> _What is needed_
Go through the data below and return each line where the string "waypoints" occurs.

Supplied material START

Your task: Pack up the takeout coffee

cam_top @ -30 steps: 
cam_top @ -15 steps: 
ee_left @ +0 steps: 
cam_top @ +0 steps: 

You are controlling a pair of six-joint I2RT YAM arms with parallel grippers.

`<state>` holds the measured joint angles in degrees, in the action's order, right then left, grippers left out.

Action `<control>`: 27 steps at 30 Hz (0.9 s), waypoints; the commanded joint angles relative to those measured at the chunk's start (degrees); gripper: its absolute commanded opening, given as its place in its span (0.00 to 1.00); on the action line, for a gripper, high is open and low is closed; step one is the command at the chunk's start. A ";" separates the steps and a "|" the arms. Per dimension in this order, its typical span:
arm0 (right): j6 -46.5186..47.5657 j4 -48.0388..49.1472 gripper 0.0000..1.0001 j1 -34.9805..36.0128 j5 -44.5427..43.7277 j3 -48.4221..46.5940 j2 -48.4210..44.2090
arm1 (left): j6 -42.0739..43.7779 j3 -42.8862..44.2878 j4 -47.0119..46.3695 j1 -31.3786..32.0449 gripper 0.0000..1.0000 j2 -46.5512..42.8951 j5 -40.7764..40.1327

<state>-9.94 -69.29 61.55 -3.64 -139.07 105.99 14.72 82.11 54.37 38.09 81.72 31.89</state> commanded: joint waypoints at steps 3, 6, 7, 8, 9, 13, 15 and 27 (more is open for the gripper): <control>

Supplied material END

> _Output below_
Action `<control>`: 27 steps at 30 Hz (0.9 s), waypoints; the commanded joint angles relative to those measured at the chunk's start (degrees); gripper: its absolute commanded opening, given as its place in its span (0.00 to 1.00); on the action line, for a gripper, high is open and low is closed; step one is the command at the chunk's start. A ";" separates the steps and a "|" the arms. Per dimension in this order, its typical span:
<state>-9.94 -69.29 61.55 -3.64 -139.07 105.99 14.72 82.11 54.37 38.09 81.72 31.89</state> commanded: joint waypoints at steps 3, 6, 7, 8, 9, 13, 15 and 27 (more is open for the gripper): <control>

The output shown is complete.